How Media Coverage of Brazil Doesn’t Reflect Economic RealitySubmitted by Reby Advisors | Certified Financial Planners | Danbury, CT on May 27th, 2016
I recently spent a week and a half experiencing life in some of the biggest cities and most rural areas of Brazil, while also reading American media coverage of the protests and political turmoil that's been going on in the country. It's was eye opening and interesting to witness firsthand the disparity between reality and news reports.
It reminded me of one of the most common mistakes investors make: Media Response, the tendency to react to news without reasonable examination.
What Did I See in Brazil?
In response to allegations of widespread political corruption, millions of Brazilians across the country organized to make a unified political statement. At least on that day, it seemed everyone in the streets had the same message: President Dilma Rousseff must resign (note: she has since been "suspended" from office, with final impeachment hearing pending). There were massive trucks with platforms and powerful sound systems which interchangeably blasted Don’t Stop Believin’ and political commentary.

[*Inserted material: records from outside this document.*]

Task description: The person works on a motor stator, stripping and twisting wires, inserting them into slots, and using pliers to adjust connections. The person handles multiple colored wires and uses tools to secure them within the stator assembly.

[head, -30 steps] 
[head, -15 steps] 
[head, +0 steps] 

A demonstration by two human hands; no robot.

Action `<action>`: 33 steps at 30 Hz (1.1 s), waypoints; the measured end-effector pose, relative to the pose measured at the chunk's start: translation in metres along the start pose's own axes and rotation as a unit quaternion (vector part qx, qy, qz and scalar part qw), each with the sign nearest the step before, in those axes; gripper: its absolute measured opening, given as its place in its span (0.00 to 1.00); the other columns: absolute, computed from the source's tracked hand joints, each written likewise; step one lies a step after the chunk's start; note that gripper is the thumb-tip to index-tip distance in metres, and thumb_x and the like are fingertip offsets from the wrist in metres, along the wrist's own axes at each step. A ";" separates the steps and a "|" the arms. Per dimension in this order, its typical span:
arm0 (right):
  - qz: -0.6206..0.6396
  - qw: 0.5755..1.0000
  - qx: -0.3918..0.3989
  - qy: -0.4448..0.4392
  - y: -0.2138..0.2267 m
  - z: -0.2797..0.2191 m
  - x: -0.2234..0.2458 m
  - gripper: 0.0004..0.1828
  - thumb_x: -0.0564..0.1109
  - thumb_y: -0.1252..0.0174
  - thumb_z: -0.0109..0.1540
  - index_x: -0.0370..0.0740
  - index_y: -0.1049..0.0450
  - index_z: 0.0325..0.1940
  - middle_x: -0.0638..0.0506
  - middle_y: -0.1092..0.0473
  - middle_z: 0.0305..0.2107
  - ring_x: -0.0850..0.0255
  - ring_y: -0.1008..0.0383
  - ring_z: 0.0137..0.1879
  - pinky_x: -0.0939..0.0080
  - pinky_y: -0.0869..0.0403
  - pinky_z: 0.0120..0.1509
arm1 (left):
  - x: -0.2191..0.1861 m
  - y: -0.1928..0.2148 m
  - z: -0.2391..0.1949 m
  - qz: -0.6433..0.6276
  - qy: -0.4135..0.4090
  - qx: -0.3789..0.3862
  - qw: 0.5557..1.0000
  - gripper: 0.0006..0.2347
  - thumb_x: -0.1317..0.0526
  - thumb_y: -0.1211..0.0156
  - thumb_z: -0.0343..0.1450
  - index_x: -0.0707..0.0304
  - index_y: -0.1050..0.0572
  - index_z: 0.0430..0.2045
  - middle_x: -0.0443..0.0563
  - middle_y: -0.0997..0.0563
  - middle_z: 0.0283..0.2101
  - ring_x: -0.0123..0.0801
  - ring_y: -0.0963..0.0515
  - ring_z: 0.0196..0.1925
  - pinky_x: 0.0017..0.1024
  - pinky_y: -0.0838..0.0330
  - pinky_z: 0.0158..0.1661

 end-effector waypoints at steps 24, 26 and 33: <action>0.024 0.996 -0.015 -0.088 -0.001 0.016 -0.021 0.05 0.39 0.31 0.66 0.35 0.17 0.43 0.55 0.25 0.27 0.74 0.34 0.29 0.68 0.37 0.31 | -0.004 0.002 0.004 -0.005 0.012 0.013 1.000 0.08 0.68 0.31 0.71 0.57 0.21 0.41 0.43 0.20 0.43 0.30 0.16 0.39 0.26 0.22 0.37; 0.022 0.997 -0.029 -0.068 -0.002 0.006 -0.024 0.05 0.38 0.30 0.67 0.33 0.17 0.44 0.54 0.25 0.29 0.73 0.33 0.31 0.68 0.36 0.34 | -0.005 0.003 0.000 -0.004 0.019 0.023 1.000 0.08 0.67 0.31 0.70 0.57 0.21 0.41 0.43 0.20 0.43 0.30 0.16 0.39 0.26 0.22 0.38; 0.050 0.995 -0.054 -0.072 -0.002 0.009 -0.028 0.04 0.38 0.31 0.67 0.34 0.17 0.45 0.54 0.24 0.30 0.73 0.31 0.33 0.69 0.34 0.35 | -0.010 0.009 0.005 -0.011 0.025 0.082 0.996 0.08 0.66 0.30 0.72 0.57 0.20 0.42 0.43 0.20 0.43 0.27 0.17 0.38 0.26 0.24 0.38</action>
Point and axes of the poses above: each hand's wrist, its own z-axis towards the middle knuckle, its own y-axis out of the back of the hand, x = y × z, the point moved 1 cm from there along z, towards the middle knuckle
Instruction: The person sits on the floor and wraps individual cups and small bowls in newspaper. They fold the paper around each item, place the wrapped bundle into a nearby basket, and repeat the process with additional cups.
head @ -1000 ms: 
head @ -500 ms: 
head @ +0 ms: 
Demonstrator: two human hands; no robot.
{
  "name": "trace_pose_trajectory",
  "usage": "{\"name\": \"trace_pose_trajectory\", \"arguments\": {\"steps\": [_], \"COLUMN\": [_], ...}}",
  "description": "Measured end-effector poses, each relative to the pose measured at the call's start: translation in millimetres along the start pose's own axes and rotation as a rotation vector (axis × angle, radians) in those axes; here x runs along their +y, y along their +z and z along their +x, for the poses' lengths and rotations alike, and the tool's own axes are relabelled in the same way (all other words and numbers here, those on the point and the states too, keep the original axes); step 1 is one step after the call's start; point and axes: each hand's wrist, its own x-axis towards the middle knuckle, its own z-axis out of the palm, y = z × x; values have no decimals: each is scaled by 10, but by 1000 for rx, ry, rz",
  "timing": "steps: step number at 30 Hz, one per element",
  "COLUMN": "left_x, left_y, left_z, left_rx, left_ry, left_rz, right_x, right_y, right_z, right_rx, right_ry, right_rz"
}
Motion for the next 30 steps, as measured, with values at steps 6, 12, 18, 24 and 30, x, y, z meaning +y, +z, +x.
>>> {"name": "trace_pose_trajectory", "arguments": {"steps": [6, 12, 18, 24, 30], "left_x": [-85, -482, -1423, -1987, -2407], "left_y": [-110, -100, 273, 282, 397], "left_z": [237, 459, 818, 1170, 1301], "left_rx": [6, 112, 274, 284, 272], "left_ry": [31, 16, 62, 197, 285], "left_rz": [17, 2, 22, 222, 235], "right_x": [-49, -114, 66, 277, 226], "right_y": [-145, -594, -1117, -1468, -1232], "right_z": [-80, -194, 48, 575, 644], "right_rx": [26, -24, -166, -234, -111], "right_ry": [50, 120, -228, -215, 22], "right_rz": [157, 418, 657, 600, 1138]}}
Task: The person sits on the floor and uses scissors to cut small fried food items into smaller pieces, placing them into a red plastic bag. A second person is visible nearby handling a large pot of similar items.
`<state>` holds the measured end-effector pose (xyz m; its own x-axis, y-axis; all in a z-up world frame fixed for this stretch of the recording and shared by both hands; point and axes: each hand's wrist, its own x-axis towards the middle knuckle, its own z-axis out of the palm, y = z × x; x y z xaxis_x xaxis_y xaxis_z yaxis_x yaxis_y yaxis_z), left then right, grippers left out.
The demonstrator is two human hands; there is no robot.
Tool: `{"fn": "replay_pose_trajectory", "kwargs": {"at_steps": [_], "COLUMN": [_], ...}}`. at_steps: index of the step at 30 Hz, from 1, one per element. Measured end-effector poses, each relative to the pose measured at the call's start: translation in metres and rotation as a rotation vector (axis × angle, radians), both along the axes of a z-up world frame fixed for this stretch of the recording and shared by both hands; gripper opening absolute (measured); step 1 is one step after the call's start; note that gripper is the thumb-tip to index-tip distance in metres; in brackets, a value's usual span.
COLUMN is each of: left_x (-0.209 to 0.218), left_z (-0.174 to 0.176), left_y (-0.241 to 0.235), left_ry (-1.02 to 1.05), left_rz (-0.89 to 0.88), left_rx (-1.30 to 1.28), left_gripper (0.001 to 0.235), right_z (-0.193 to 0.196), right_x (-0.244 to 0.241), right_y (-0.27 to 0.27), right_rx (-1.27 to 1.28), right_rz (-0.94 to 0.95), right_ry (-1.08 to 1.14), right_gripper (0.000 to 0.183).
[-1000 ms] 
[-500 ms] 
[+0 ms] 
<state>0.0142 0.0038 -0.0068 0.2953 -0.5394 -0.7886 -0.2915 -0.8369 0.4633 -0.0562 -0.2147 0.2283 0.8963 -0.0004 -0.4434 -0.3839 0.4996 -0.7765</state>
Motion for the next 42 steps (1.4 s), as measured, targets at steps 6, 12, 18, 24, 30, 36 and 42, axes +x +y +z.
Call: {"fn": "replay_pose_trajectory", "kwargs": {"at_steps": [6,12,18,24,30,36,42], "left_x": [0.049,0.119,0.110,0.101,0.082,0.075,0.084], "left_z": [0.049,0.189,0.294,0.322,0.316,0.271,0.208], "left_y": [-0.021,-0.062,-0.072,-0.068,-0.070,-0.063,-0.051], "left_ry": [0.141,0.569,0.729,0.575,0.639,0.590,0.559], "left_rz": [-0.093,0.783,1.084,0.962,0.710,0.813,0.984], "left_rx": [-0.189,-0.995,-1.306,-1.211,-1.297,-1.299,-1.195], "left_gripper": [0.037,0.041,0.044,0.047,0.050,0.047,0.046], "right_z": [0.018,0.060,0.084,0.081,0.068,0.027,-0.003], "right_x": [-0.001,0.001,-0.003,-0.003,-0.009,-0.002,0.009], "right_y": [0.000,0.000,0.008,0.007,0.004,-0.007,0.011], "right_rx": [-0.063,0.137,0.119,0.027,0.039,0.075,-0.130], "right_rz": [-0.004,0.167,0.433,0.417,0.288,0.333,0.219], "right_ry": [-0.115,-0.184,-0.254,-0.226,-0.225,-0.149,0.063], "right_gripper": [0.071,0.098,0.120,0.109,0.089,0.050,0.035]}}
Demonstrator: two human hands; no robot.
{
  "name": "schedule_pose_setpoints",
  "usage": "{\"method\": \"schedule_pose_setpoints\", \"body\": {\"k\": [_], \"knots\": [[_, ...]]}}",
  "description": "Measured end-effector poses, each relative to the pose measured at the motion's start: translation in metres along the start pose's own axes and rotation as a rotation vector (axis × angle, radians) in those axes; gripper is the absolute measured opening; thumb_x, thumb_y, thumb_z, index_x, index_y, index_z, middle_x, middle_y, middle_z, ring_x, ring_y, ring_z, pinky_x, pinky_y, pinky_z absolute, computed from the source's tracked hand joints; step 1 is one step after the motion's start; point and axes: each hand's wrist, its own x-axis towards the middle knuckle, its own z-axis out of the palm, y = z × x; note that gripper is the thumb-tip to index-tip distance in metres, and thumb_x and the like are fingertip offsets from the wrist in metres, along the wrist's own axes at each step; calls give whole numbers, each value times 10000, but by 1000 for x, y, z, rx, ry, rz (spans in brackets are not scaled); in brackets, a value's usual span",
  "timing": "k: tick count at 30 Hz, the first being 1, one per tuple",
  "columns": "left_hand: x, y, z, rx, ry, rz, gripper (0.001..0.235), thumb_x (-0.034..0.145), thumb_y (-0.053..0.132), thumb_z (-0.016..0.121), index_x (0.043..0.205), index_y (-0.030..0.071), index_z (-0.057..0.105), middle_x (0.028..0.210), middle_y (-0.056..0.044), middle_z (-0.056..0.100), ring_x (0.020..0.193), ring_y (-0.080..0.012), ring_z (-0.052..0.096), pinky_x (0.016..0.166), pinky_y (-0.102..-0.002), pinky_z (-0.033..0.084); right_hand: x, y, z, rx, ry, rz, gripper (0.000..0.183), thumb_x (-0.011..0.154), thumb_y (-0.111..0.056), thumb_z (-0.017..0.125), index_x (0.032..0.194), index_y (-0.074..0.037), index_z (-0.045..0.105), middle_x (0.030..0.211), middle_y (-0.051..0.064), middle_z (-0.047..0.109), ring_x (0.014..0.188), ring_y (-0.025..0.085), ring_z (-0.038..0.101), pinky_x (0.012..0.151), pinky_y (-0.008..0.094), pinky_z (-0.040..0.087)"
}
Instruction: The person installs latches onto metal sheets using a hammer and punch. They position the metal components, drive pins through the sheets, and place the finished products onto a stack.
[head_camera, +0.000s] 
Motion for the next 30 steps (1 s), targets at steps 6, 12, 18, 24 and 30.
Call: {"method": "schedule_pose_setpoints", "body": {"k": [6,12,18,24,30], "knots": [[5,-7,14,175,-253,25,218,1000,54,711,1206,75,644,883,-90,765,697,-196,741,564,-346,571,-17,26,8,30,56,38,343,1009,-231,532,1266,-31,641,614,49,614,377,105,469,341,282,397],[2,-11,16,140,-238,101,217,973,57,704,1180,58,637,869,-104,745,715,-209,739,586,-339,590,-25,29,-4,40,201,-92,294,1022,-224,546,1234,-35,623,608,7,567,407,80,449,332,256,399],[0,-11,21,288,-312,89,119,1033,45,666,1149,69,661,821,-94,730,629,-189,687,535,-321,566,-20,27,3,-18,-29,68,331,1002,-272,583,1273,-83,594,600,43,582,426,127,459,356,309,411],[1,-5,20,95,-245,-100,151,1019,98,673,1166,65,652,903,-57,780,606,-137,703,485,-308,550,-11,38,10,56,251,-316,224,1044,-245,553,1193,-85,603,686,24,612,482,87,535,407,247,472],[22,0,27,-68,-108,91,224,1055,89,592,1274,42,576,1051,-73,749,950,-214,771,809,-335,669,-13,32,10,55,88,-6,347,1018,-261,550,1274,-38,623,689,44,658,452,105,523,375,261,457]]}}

Of course, politics isn’t everything, and the protests weren’t the totality of my experience. I also witnessed beautiful, awe-inspiring sights of humanity and nature, and met wonderful people who were living life despite the political landscape that gets the most media coverage.
When major political news breaks here, it’s usually just a small slice of life for most of us, right? We have work, family, hobbies, and life goes on.
What Did the Media Get Wrong About the Protests in Brazil?
Most news reports I read weren’t technically inaccurate – but it’s a matter of the audience not getting the full picture. For example, some media coverage at the time focused on an artist that was tying blindfolds on statues as part of the story. I would consider this to be the media downplaying the importance and scope of these protests. This one artist hardly reflected the experience.
The other side of the media response was sensationalism of what appeared to be (from my perspective) limited violence. While I cannot downplay the violence since I did not see it firsthand, I will say that this was definitely not a faceless angry mob carrying pitchforks. This was a mostly peaceful, though passionate, protest by people that really love and care about the future of their country.
In fact, most Brazilians I spoke to referred to it as a “parade.” At times it had elements of a big party, reflective of the culture.
How Does Media Response to International Incidents Affect Investors?
Much of the media coverage that we are browbeaten with as Americans is designed to elicit an emotional response. That’s what attracts viewers and readers, and viewership or readership nets revenue from advertisers.
Too many investors make the mistake of allowing their emotional responses to these media reports – usually the emotions of fear and greed – to influence their investing behavior. Some investors may “stay away from Brazil” or “invest in Brazil” because of the partial or sensationalized coverage of events by the media, but my colleagues and I at Reby Advisors reject the idea that media coverage should influence your portfolio strategy. We advocate focusing on the underlying fundamentals of an asset class, as this positions you to capitalize on the investment mistakes of others as they make rash decisions in reaction to the media and their own emotions.
What’s Next for Brazil?
The media will likely sensationalize or marginalize Brazil a lot over the coming months as their political woes are weighed and the Olympics arrive. You may see further protests, possibly with more violence and possibly political turmoil. This is the dichotomy of Brazil.
I’m not making a buy or sell recommendation on Brazilian equities other than to point out that it’s a small “piece of a piece” of our current portfolio allocations; emerging markets equities are a small slice of the overall pie, and Brazil makes up a small fraction of emerging markets.
What I do know is that Brazil has risks. Some of those risks are different than the risks that we face in America. Owning asset classes that behave differently and have different sets of risk is what makes for a successful diversification strategy. Moreover, some of the potential returns from Brazilian markets COULD outpace ours in America. We cannot know for sure and that is why we diversify.
Brazilian equities and bonds are held as a portion of broadly diversified international and emerging market exchange traded funds owned by Granucci.